◆ **PROBLEM TO SOLVE**
Please return every line from the entries that has the string "held" in it.

◆ **Stored data**
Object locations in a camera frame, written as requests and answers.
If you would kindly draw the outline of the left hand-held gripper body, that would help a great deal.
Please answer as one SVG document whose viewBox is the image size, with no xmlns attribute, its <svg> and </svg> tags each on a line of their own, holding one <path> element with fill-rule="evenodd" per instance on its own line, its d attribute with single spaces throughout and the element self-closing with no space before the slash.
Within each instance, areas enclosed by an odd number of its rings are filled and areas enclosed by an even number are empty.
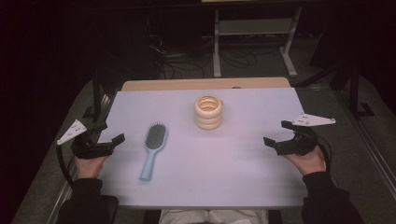
<svg viewBox="0 0 396 224">
<path fill-rule="evenodd" d="M 57 145 L 61 146 L 69 140 L 74 140 L 71 149 L 74 155 L 80 159 L 110 156 L 114 149 L 106 148 L 101 146 L 101 143 L 95 142 L 93 137 L 90 136 L 90 130 L 80 120 L 76 119 L 57 140 Z"/>
</svg>

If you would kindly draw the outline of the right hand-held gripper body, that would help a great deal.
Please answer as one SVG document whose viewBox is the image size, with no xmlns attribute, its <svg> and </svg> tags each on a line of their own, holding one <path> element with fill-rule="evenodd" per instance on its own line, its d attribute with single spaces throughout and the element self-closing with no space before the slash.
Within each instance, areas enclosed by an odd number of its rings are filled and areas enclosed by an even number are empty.
<svg viewBox="0 0 396 224">
<path fill-rule="evenodd" d="M 335 122 L 335 119 L 302 113 L 291 121 L 295 126 L 294 136 L 290 140 L 277 142 L 278 149 L 275 149 L 276 153 L 278 155 L 298 154 L 303 156 L 311 152 L 318 145 L 318 135 L 312 128 L 334 124 Z"/>
</svg>

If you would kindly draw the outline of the light blue hairbrush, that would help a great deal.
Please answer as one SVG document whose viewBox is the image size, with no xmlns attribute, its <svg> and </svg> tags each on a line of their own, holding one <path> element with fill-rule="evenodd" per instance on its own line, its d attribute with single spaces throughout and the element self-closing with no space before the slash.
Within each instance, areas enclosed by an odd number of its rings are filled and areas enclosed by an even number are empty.
<svg viewBox="0 0 396 224">
<path fill-rule="evenodd" d="M 149 126 L 145 139 L 145 147 L 148 151 L 148 157 L 140 175 L 140 180 L 147 182 L 150 181 L 155 155 L 164 147 L 166 137 L 167 129 L 163 123 L 155 122 Z"/>
</svg>

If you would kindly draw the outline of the cream ribbed cup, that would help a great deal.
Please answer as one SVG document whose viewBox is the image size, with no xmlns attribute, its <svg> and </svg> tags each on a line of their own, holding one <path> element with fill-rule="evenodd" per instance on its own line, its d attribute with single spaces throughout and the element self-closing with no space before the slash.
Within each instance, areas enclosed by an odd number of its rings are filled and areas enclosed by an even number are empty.
<svg viewBox="0 0 396 224">
<path fill-rule="evenodd" d="M 203 95 L 194 103 L 196 125 L 203 130 L 214 130 L 222 123 L 223 102 L 214 95 Z"/>
</svg>

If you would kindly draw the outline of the person's left hand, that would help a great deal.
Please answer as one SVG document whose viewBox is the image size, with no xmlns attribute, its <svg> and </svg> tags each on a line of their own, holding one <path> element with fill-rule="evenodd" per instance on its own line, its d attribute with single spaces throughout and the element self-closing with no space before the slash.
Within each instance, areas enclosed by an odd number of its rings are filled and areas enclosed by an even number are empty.
<svg viewBox="0 0 396 224">
<path fill-rule="evenodd" d="M 97 178 L 106 160 L 107 156 L 94 159 L 80 159 L 75 157 L 78 178 Z"/>
</svg>

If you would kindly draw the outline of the person's right hand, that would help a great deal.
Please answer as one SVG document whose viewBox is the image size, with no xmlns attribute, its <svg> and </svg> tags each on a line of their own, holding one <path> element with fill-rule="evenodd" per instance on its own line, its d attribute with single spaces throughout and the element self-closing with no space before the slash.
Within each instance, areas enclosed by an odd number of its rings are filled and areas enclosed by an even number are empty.
<svg viewBox="0 0 396 224">
<path fill-rule="evenodd" d="M 290 161 L 301 175 L 309 175 L 316 172 L 326 171 L 324 155 L 319 146 L 316 146 L 311 152 L 303 156 L 290 154 L 286 155 L 285 159 Z"/>
</svg>

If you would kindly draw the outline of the black metal stand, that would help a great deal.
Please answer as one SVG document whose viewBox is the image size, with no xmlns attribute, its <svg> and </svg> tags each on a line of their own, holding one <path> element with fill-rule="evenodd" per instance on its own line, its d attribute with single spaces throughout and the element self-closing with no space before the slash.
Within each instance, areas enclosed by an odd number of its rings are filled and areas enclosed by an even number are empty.
<svg viewBox="0 0 396 224">
<path fill-rule="evenodd" d="M 91 119 L 93 122 L 102 120 L 109 102 L 110 99 L 101 83 L 100 75 L 95 72 L 92 79 L 92 104 L 86 108 L 83 118 Z"/>
<path fill-rule="evenodd" d="M 355 119 L 372 117 L 375 113 L 366 103 L 359 102 L 360 73 L 359 67 L 354 60 L 341 60 L 334 65 L 320 71 L 312 77 L 294 84 L 296 88 L 306 88 L 320 79 L 334 73 L 330 82 L 330 88 L 341 91 L 349 83 L 348 109 Z"/>
</svg>

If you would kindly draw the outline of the person's legs in light trousers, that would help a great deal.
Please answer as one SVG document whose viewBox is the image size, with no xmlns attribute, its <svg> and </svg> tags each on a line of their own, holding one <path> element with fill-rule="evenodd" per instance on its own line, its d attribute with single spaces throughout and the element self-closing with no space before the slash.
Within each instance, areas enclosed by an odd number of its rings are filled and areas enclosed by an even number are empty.
<svg viewBox="0 0 396 224">
<path fill-rule="evenodd" d="M 159 224 L 269 224 L 267 210 L 162 210 Z"/>
</svg>

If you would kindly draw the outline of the metal floor rail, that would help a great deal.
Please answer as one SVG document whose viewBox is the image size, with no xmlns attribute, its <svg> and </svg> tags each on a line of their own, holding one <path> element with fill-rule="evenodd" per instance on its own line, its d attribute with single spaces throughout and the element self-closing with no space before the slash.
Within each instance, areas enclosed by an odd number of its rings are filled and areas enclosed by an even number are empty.
<svg viewBox="0 0 396 224">
<path fill-rule="evenodd" d="M 71 196 L 71 187 L 65 179 L 61 168 L 57 166 L 56 173 L 51 177 L 53 183 L 52 203 L 45 224 L 56 224 L 58 213 L 63 203 Z"/>
<path fill-rule="evenodd" d="M 383 179 L 389 193 L 392 195 L 393 199 L 396 201 L 396 174 L 389 168 L 388 163 L 385 161 L 383 155 L 380 153 L 375 141 L 368 133 L 366 127 L 363 125 L 360 119 L 358 119 L 348 108 L 347 98 L 343 93 L 337 91 L 335 97 L 346 113 L 348 119 L 352 123 L 352 126 L 357 131 L 363 144 L 365 145 L 366 151 L 378 171 L 379 175 Z"/>
</svg>

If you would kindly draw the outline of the white metal frame rack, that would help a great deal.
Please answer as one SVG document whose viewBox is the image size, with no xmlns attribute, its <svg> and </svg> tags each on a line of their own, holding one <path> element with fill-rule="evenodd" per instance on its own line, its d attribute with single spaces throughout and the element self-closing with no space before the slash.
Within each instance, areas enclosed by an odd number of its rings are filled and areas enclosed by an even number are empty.
<svg viewBox="0 0 396 224">
<path fill-rule="evenodd" d="M 303 8 L 297 7 L 290 18 L 257 19 L 257 20 L 221 20 L 219 11 L 215 11 L 214 23 L 214 52 L 213 72 L 214 77 L 221 77 L 219 60 L 219 38 L 226 35 L 286 35 L 287 39 L 279 48 L 283 62 L 291 77 L 297 76 L 292 60 L 289 56 L 290 47 L 298 26 Z"/>
</svg>

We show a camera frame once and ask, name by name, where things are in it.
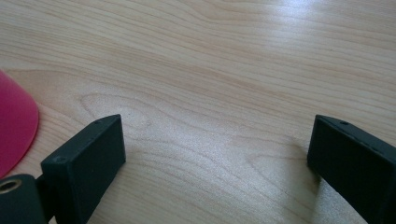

◆ **THE COMPLETED TASK**
If you would kindly draw the outline of the left hand-held gripper body, that would help a great deal.
If you would kindly draw the outline of the right hand-held gripper body, that would help a great deal.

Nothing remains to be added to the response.